> _What is needed_: Draw out every line with the word "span" from the listing below.
··········
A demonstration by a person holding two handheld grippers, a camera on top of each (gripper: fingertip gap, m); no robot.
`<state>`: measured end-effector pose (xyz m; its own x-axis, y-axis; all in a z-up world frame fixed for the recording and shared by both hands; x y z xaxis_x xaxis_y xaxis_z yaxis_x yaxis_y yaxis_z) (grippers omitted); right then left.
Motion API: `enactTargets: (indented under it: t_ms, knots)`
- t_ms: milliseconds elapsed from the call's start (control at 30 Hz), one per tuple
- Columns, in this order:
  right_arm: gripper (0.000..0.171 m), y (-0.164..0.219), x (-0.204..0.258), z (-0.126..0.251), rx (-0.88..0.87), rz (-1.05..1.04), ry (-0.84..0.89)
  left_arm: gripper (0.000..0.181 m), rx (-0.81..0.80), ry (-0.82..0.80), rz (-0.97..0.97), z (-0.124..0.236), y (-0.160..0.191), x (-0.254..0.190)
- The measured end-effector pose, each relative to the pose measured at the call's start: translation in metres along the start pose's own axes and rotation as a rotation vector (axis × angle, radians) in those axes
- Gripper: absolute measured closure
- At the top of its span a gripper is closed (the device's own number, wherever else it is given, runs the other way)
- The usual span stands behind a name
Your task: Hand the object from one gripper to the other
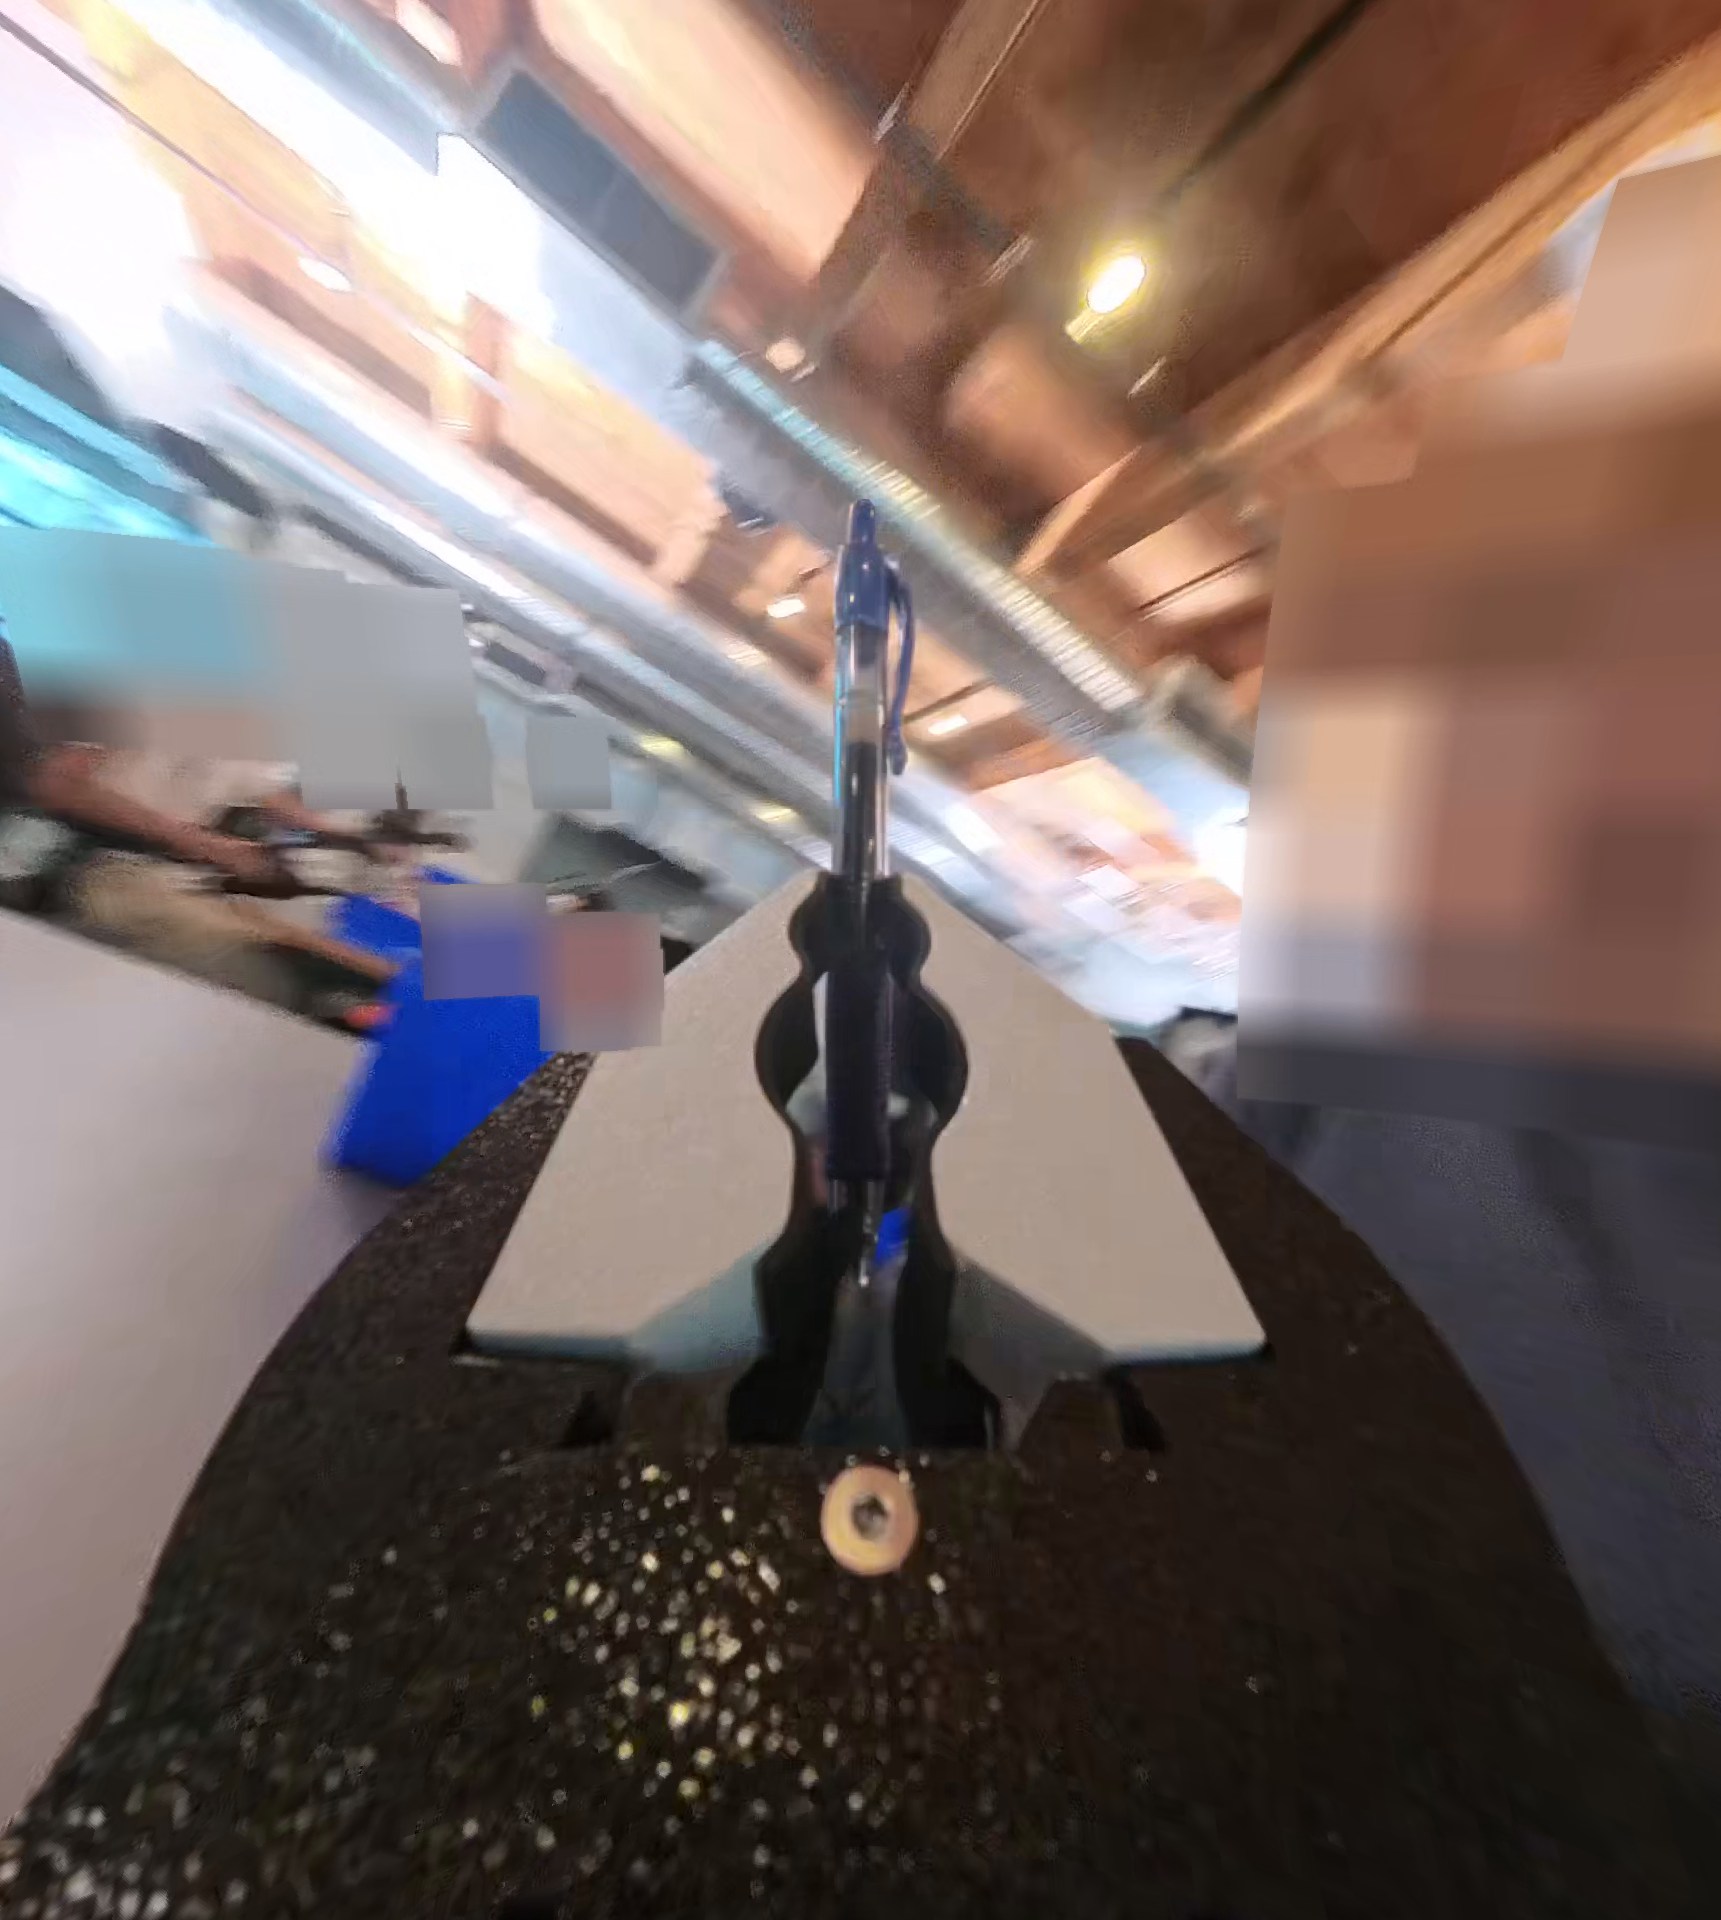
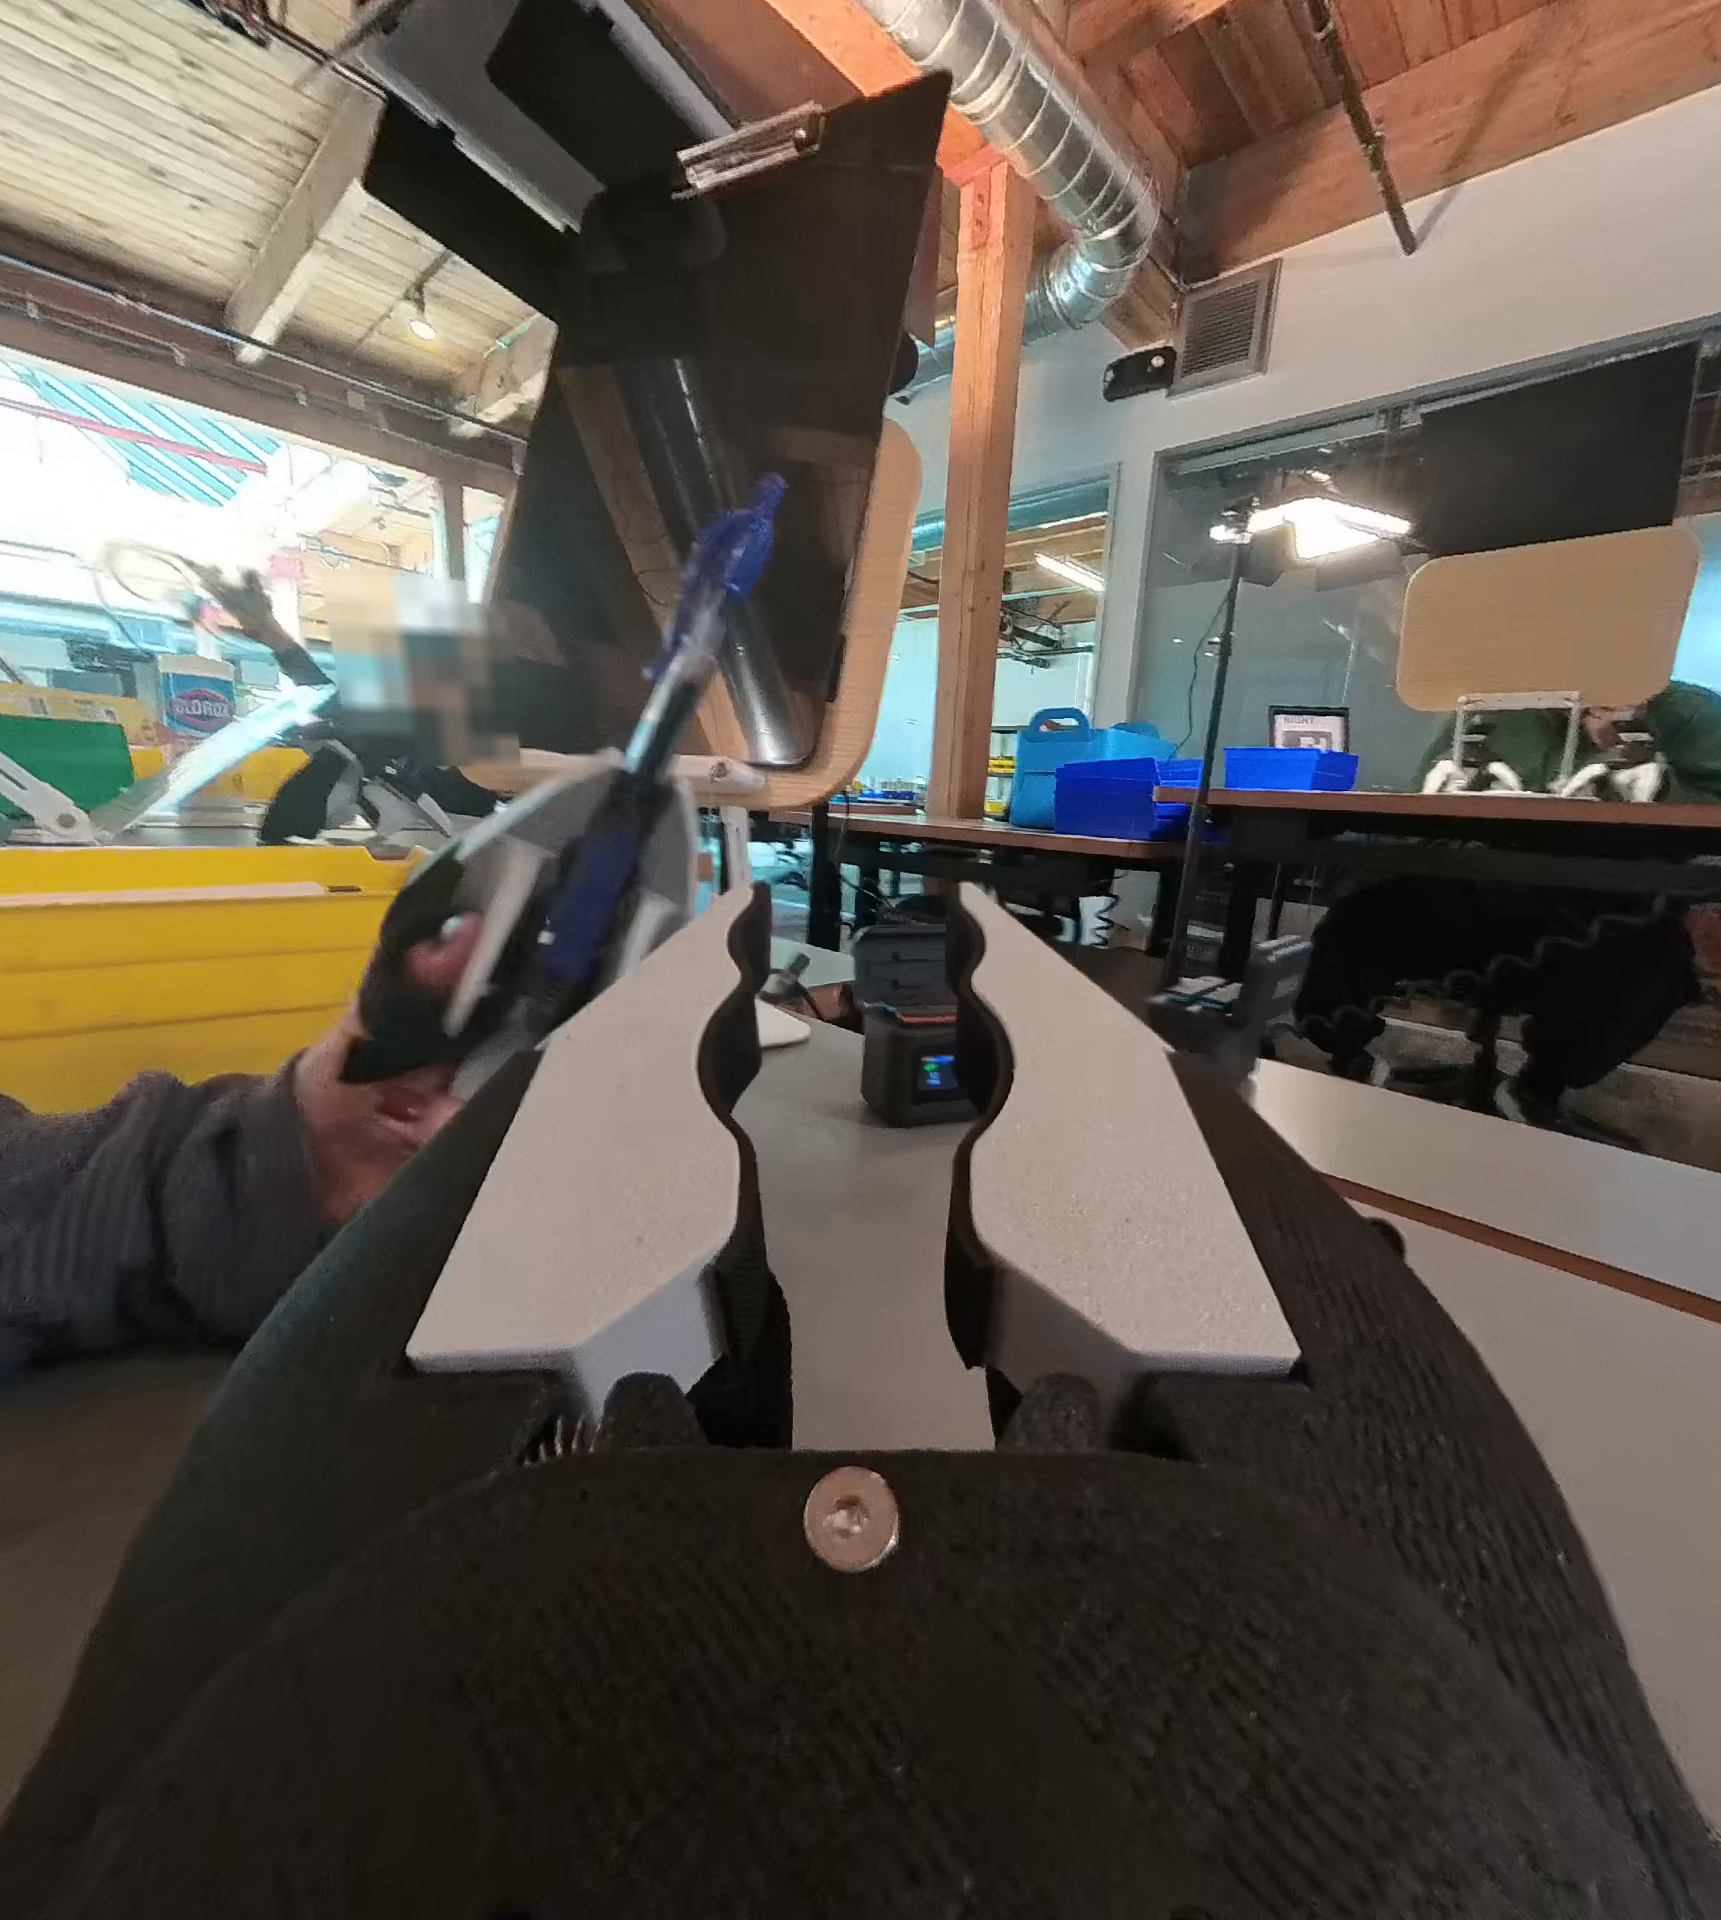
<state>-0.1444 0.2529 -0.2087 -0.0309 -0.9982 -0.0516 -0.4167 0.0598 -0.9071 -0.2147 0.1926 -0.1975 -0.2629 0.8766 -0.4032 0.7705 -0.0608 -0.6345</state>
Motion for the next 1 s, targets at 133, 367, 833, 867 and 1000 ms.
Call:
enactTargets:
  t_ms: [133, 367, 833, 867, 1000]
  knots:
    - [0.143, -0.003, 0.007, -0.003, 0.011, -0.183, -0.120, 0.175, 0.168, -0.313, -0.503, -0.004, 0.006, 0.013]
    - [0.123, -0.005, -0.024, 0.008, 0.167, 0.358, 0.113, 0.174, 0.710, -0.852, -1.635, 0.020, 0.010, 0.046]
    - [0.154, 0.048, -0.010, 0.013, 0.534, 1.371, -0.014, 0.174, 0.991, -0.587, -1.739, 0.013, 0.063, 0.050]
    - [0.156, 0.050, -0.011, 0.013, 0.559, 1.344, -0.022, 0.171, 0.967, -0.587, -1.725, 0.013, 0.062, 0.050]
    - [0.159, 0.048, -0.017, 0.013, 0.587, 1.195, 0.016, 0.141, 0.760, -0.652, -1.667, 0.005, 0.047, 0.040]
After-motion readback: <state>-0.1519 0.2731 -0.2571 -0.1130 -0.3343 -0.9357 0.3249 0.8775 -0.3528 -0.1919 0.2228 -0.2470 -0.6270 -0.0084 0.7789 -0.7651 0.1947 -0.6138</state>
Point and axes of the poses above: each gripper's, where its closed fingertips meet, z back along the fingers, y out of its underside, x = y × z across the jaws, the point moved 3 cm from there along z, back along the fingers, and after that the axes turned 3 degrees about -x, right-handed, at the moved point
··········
> _Task result_:
- At the top of its span a gripper is closed (the device's own number, wherever else it is given, runs the other way)
- The usual span stands behind a name

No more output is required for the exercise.